Full-page adverts for Siemens washing machines, Gore-Tex shoes, Tesco, De Vere
Hotels, Suzuki cars, Cornwall Breaks, Kenya Safaris, Olympus cameras, Averys
wine merchants, all follow.
And
then we reach a four-page spread: ‘Fashion spirit’. Here the country’s leading
liberal newspaper advises: “Metropolitan chic isn’t all combat trousers and
trainers. True urban warriors add a touch of class to their street wear.” And
“class” it is the “double-breasted coat” retails at £1,235, the “rollneck
sash dress” at £615, and the “A-line miniskirt” at £398. An address and phone
number in Paris where these items can be acquired by “true urban warriors” are
provided. Below, we learn that “silver trousers” are available at £1,080 from
Selfridge’s.
We
move on past full-page adverts for Epson computers, more ‘Fashion spirit’ ads,
Multibionta vitamins, The Images of Borneo, Kitchen Magic, Sofa Workshop, three
pages of Hotpoint adverts, Epson printers. Then we hit another section, ‘Home Space’,
and essentially an endless series of adverts...

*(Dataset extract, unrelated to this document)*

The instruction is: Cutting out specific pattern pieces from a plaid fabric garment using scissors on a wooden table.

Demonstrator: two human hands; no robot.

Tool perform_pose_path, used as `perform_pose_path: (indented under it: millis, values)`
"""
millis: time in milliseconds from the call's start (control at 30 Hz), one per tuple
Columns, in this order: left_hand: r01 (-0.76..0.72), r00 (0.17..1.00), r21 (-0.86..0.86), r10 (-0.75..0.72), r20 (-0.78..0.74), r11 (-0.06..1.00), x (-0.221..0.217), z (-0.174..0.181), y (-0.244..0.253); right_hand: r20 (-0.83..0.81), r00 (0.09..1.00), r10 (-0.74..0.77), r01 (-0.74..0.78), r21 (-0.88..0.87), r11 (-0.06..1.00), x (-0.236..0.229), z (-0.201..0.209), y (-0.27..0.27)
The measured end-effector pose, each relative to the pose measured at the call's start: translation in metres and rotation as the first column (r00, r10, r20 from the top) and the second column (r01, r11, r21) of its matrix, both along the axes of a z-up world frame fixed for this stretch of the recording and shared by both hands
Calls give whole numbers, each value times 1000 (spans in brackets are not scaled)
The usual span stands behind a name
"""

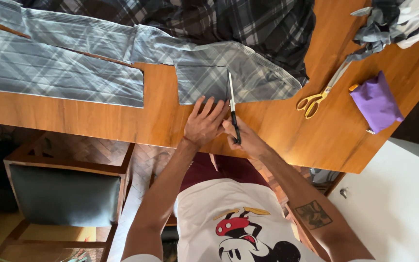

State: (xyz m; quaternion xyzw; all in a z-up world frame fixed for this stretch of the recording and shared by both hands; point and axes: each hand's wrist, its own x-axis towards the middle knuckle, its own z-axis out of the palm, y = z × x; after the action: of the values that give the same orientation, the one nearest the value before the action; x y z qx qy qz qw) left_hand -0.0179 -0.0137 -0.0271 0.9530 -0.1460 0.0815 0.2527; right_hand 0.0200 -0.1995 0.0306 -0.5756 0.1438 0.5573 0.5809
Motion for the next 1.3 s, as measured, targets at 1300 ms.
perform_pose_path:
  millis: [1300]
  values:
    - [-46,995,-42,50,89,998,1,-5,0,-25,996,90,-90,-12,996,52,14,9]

Epilogue A Beautiful Thing
High
in the Swiss Alps, Hans Castorp is lost and alone in a lethal snowstorm.
Delirious from the cold, Castorp - the hero of Thomas Mann’s novel, The
Magic Mountain suddenly finds himself engulfed by a hallucination of
startling intensity and clarity. All around him he sees deep blue southern
seas, a bay enclosed by mountains, and white houses scattered among palm trees
and cypress groves. The sublime beauty of it all, Mann tells us, is “too much,
too blest for sinful mortals”. (Thomas Mann, The Magic Mountain, p.490,
Penguin, 1988)
The
people populating this world are equally beautiful:
“How
joyous and winning they are, how fresh and healthy, happy and clever they
look!”
Their
souls, too, appear completely unblemished to the enchanted Castorp:
“They
seem to be wise and gentle through and through.”
But
this is the dream world of illusion, of patriotism, of the adverts the world
as it is +supposed+ to be. Ken Adelman of the US Defence Policy Board said
recently of the invasion of Iraq:
“It
bothers me that people in Britain don't see it as people in America see it. We
did a beautiful thing." (Quoted, ‘How Blair Lost by Winning’, Geoffrey Wheatcroft,
The New York Times, October 8, 2003)
Suddenly
Castorp catches the eye of someone different, a sombre looking boy who looks
directly at Castorp and then, pointedly, past him. Following the boy’s gaze,
Castorp spies a large, forbidding temple. Responding to an inner compulsion,
Castorp walks over to the temple and enters.
And
here, far from the appearance of order, beauty and benevolence outside, is the
awful truth on which this dream world is somehow based. Thomas Mann explains:
“Two grey old women,
witchlike... were busy there, between flaming braziers, most horribly. They
were dismembering a child. In dreadful silence they tore it apart with their
bare hands - Hans Castorp saw the bright hair blood-smeared - and cracked the
tender bones between their jaws, their dreadful lips dripped blood. An icy
coldness held him. He would have covered his eyes and fled, but could not.”
With
these symbols Mann had brilliantly depicted the catastrophic gulf between the
benevolent appearance and violent reality of modern Western society our
society. And Castorp was tempted to cover his eyes and run from this truth, as
so many of us do. Erich Fromm wrote:
"To
be naive and easily deceived is impermissible, today more than ever, when the
prevailing untruths may lead to a catastrophe because they blind people to real
dangers and real possibilities." (Fromm, The Art Of Being, Continuum,
1992, p.19)
David
Edwards is the editor of
Media Lens,
and the author of Burning All
Illusions: A Guide to Personal and Political Freedom (South
End Press, 1996). Email: editor@medialens.org.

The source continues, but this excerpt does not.